The Prime Minister took the only course open to her in agreeing to a Royal Commission into child sexual abuse in our country. There has been more than enough media coverage to convince any fair-minded person of the terrible damage done through the abuse of children.

Over the past 20 years I have listened to people who have suffered such abuse, sometimes many years ago, and every time I hear a heartrending story I see another facet of the horror of this criminal behaviour.

The loss of childhood innocence, the secrecy which means little ones carry a burden they can share with no one, the misguided sense of guilt they often carry for many years, blaming themselves for what someone else has done to them, their shame before God; all of which may be compounded at times when they do try to unburden their troubled souls and find they are not believed or understood.

Some experience failed marriages; speaking to such people it becomes clear that sexuality, which is meant to be God's joyous gift, has been a source of confusion and hurt because of their destructive childhood experiences. Every person's experience will be different, but I believe the present publicity, painful though it be, will give more people the opportunity to unburden themselves and thus take the first steps towards finding healing and peace.

Whatever form the Royal Commission takes, opportunity will be given to those who have suffered abuse to be heard and taken seriously, in such a way that not only will their own individual case be dealt with, but systems can be put in place to afford children greater protection in the future.

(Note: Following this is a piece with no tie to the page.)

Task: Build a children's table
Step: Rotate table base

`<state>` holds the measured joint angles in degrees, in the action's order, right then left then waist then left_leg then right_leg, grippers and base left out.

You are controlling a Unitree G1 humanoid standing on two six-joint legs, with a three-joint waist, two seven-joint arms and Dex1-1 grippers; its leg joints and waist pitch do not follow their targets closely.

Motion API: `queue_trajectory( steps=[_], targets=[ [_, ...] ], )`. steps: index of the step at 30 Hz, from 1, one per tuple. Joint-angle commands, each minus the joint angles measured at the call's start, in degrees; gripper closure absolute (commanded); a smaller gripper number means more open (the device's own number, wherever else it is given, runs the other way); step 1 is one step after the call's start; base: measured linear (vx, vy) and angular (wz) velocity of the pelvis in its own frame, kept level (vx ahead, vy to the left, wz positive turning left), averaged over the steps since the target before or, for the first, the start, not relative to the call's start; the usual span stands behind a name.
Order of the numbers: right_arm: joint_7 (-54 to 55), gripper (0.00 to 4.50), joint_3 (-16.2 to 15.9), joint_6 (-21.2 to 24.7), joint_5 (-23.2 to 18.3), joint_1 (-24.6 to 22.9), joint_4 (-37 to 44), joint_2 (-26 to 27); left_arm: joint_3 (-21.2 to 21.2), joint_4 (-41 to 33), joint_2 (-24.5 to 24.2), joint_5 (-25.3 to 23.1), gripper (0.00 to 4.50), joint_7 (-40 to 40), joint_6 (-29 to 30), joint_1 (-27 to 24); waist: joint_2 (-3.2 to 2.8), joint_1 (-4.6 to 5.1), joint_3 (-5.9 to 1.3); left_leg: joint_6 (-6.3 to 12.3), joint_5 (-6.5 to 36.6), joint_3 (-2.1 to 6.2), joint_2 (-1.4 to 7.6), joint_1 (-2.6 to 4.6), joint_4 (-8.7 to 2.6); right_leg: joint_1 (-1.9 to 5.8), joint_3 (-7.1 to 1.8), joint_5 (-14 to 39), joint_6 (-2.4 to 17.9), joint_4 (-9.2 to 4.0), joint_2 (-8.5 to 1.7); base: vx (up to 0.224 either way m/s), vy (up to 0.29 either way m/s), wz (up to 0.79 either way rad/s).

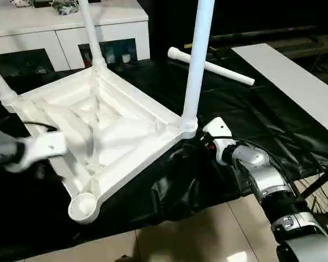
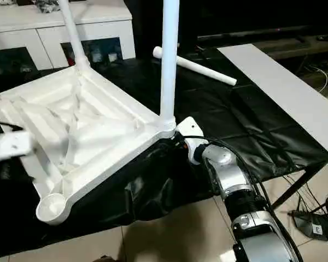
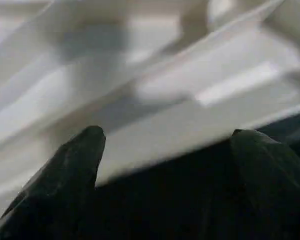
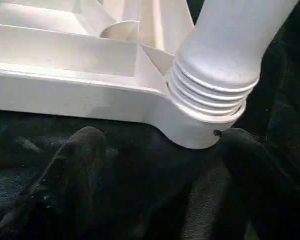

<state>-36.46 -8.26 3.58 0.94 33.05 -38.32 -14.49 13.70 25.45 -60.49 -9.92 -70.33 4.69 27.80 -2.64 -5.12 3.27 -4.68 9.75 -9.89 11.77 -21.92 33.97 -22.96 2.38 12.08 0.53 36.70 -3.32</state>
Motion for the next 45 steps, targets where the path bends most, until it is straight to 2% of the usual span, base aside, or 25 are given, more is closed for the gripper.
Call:
queue_trajectory(
  steps=[1, 3, 4, 6, 9, 12, 13, 14, 15, 16, 19, 23, 25, 27, 29, 30, 31, 32, 37, 41, 45],
  targets=[
    [-1.47, 0.54, -0.18, -0.07, -0.39, -0.45, 2.01, -0.34, -0.74, 0.19, -0.77, -0.62, 0.03, -1.18, 0.28, 0.68, -0.83, -0.08, -4.08, -1.58, 14.28, 0.48, 1.06, 1.3, -3.9, 2.3, -2.33, 5.77, 12.9, -4.08, -3.8, 0.0, 0.0, 0.0],
    [-2.69, 0.54, -0.33, -0.07, -1.04, -0.75, 2.76, -0.34, -0.9, 0.06, -1.45, -0.59, 0.03, -2.05, 0.72, 0.69, -0.91, -0.11, -4.09, -1.28, 13.4, 0.42, 1.13, 1.27, -3.86, 2.26, -2.28, 3.74, 13.36, -3.92, -3.75, 0.0, 0.0, 0.0],
    [-8.27, 0.54, -1.44, 0.5, -3.33, -2.47, 6.43, -0.73, -0.62, -0.65, -2.6, -0.56, 0.03, -3.7, 0.86, 0.28, -0.99, -0.19, -4.18, -1.09, 12.93, 0.42, 1.08, 1.22, -3.79, 2.41, -2.24, 2.56, 13.59, -3.82, -3.74, 0.0, 0.0, 0.0],
    [-10.99, 0.54, -2.18, 0.92, -4.2, -3.35, 8.01, -1.08, -0.12, -0.92, -2.9, -0.87, 0.03, -4.1, 0.3, -0.07, -0.96, -0.25, -4.22, -0.28, 12.83, 0.45, 1.17, 1.1, -3.78, 2.48, -2.12, 1.31, 13.49, -3.69, -3.67, 0.0, 0.0, 0.0],
    [-13.67, 0.54, -3.14, 1.41, -4.71, -4.26, 9.14, -1.6, 2.57, -0.44, -2.82, -3.8, 0.03, -3.6, -0.63, -0.88, -0.99, -0.18, -4.07, -0.16, 13.76, 0.47, 1.26, 1.19, -3.9, 2.33, -2.19, 2.73, 13.62, -3.94, -3.81, 0.0, 0.0, 0.0],
    [-16.14, 0.54, -3.41, 2.74, -6.36, -5.12, 11.0, -1.37, 4.58, 2.0, 0.3, -5.56, 0.03, -0.15, -4.08, -0.71, -1.25, -0.28, -3.96, -0.99, 15.92, 0.49, 1.27, 1.47, -3.99, 2.17, -2.3, 5.98, 13.68, -4.25, -3.94, 0.0, 0.0, 0.0],
    [-17.1, 0.54, -3.78, 3.16, -6.7, -5.49, 11.77, -1.4, 5.13, 2.61, 1.14, -5.94, 0.03, 0.27, -4.92, -0.74, -1.19, -0.43, -3.96, -1.16, 16.06, 0.51, 1.35, 1.49, -4.01, 2.2, -2.34, 6.21, 13.6, -4.27, -4.02, 0.0, 0.0, 0.0],
    [-18.4, 0.54, -4.46, 3.66, -7.02, -6.03, 12.7, -1.46, 6.16, 3.33, 1.9, -6.89, 0.03, 0.55, -5.74, -0.81, -1.38, -0.5, -3.99, -1.23, 16.22, 0.57, 1.35, 1.4, -4.01, 2.26, -2.31, 5.95, 13.42, -4.21, -3.96, 0.0, 0.0, 0.0],
    [-18.48, 0.54, -4.51, 3.69, -7.03, -6.07, 12.77, -1.47, 6.24, 3.38, 1.95, -6.97, 0.03, 0.56, -5.8, -0.82, -1.38, -0.5, -3.99, -1.23, 16.22, 0.57, 1.35, 1.4, -4.01, 2.26, -2.31, 5.95, 13.42, -4.21, -3.96, 0.0, 0.0, 0.0],
    [-18.58, 0.54, -4.82, 3.52, -6.77, -6.25, 12.98, -1.49, 6.82, 3.5, 2.42, -7.61, 0.03, 0.88, -6.18, -0.74, -1.1, -0.46, -3.93, -1.26, 16.63, 0.62, 1.33, 1.29, -4.12, 2.32, -2.34, 6.57, 13.24, -4.28, -4.05, 0.0, 0.0, 0.0],
    [-18.0, 0.54, -4.59, 3.73, -6.35, -6.37, 13.2, -1.41, 7.09, 4.05, 3.42, -8.31, 0.03, 1.62, -6.63, -0.27, -1.05, -0.46, -3.94, -1.53, 16.55, 0.65, 1.24, 1.41, -4.09, 2.17, -2.37, 7.84, 13.21, -4.4, -4.04, 0.0, 0.0, 0.0],
    [-16.29, 0.54, -3.86, 3.87, -5.88, -5.75, 12.31, -0.92, 7.86, 6.85, 5.1, -9.21, 0.03, 3.19, -10.22, 0.75, -1.11, -0.71, -3.96, -1.69, 16.94, 0.61, 1.22, 1.56, -4.01, 1.97, -2.45, 9.02, 12.88, -4.55, -4.08, 0.0, 0.0, 0.0],
    [-11.2, 0.54, -3.33, 3.58, -3.75, -4.39, 9.22, -0.24, 5.57, 9.93, 8.25, -5.88, 0.03, 4.15, -11.46, 1.93, -0.71, -0.88, -3.94, -1.8, 16.83, 0.55, 1.2, 1.61, -4.02, 1.89, -2.44, 9.66, 12.75, -4.59, -4.1, 0.0, 0.0, 0.0],
    [-8.43, 0.54, -2.9, 3.28, -2.77, -3.53, 7.3, 0.27, 5.15, 10.49, 8.84, -4.96, 0.2, 3.67, -11.94, 2.21, -0.92, -1.08, -3.96, -2.23, 16.7, 0.46, 1.08, 1.78, -3.91, 1.63, -2.5, 10.83, 13.09, -4.72, -4.29, 0.0, 0.0, 0.0],
    [-5.11, 0.54, -2.23, 3.27, -2.13, -2.2, 4.65, 1.07, 4.81, 11.14, 9.34, -3.98, 0.3, 2.42, -12.95, 2.37, -1.01, -1.27, -4.07, -2.79, 16.51, 0.6, 1.24, 1.47, -3.99, 1.74, -2.52, 10.7, 12.91, -4.46, -4.35, 0.0, 0.0, 0.0],
    [-3.59, 0.54, -1.9, 2.26, -1.89, -1.6, 3.45, 1.55, 4.6, 11.16, 9.7, -3.28, 0.41, 1.63, -13.03, 2.29, -0.76, -1.2, -4.09, -2.88, 16.84, 0.62, 1.25, 1.42, -4.08, 1.78, -2.46, 10.16, 12.44, -4.37, -4.28, 0.0, 0.0, 0.0],
    [-3.59, 0.54, -1.9, 2.26, -1.89, -1.6, 3.45, 1.55, 4.6, 11.16, 9.7, -3.28, 0.51, 1.63, -13.03, 2.29, -0.86, -1.21, -4.2, -2.77, 16.68, 0.65, 1.25, 1.49, -4.03, 1.84, -2.46, 9.38, 12.38, -4.24, -4.29, 0.0, 0.0, 0.0],
    [-0.51, 0.54, -1.04, 1.0, -1.88, -0.01, 0.65, 2.69, 4.32, 11.73, 10.88, -1.57, 0.64, -1.21, -12.14, 2.34, -0.91, -1.24, -4.2, -2.63, 16.43, 0.62, 1.27, 1.48, -3.98, 1.82, -2.47, 8.82, 12.31, -4.24, -4.29, 0.0, 0.0, 0.0],
    [2.44, 0.54, -0.7, -0.22, -1.01, 2.01, -2.87, 3.59, 5.07, 12.85, 11.54, -1.67, 1.04, -4.38, -10.92, 2.98, -0.93, -1.18, -4.31, -2.47, 14.44, 0.53, 1.22, 1.26, -3.89, 2.0, -2.37, 5.82, 12.98, -3.91, -4.25, 0.0, 0.0, 0.0],
    [3.81, 0.54, -0.39, -1.05, -0.86, 4.1, -5.37, 4.35, 6.17, 10.08, 10.74, -1.63, 1.37, -8.24, -4.88, 3.36, -1.02, -0.96, -4.32, -2.34, 14.06, 0.5, 1.23, 1.23, -3.87, 2.15, -2.36, 4.29, 13.26, -3.7, -4.24, 0.0, 0.0, 0.0],
    [3.75, 0.54, -0.62, -2.38, -0.47, 5.04, -6.93, 4.32, 5.14, 3.68, 11.63, 0.29, 1.59, -9.35, 3.18, 2.22, -0.88, -0.76, -4.27, -1.96, 13.7, 0.44, 1.25, 1.18, -3.8, 2.3, -2.37, 3.98, 13.7, -3.76, -4.29, 0.0, 0.0, 0.0]
  ],
)
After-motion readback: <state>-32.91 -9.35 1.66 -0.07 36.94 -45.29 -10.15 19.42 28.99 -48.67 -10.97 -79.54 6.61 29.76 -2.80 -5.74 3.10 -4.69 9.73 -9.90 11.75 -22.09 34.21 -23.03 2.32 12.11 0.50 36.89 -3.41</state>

I welcome the fact that the Royal Commission's scope will be wider than the confines of the Catholic Church. The abuse of children is a much wider issue. At the same time, I believe it important that Catholics as a church face up to the particular factors that have contributed to sexual abuse among the ranks of clergy and religious.

The work that has already been done in Australia to address the problem should be acknowledged. Since 1996, the documents Towards Healing, which outlines the principles and procedures in responding to complaints of abuse , and Integrity in Ministry, which provides guidelines for behaviour, and other measures have attempted to provide justice and healing for all involved.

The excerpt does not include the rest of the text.